* What is expected
If a line in the entries includes "plate", show that line.

....

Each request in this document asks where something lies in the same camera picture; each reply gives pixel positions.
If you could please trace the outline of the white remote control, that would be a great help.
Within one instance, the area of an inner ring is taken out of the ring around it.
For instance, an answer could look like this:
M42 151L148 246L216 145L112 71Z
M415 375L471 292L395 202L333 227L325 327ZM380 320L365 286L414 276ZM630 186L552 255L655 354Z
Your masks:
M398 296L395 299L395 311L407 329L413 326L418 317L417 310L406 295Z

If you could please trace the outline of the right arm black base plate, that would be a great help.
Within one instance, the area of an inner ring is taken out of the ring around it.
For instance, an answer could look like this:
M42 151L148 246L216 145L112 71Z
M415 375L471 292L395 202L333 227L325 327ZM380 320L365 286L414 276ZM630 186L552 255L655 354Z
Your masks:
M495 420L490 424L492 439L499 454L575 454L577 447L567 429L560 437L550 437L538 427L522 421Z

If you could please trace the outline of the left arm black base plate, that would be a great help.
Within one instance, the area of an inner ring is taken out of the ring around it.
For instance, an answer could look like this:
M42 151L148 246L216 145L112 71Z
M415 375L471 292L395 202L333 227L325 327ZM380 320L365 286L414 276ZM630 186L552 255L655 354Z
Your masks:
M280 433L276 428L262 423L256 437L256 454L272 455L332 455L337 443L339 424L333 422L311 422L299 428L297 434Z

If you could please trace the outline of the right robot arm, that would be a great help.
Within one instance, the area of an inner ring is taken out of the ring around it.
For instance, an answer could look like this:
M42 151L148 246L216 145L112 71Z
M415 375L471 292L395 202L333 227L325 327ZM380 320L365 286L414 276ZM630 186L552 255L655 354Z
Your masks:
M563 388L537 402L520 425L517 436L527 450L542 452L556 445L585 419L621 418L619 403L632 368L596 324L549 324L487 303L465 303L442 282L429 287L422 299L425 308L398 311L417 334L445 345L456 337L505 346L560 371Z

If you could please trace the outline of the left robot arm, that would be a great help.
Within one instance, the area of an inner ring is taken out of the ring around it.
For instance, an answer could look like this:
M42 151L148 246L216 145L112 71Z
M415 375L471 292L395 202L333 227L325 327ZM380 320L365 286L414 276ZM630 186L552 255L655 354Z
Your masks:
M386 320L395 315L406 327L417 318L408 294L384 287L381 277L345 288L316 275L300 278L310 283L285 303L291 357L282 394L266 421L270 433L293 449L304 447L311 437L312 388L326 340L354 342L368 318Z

....

* Answer section
If you could please trace the outline of the right arm black base plate, that would be a great help.
If you could please trace the outline of the left arm black base plate, that would be a great help.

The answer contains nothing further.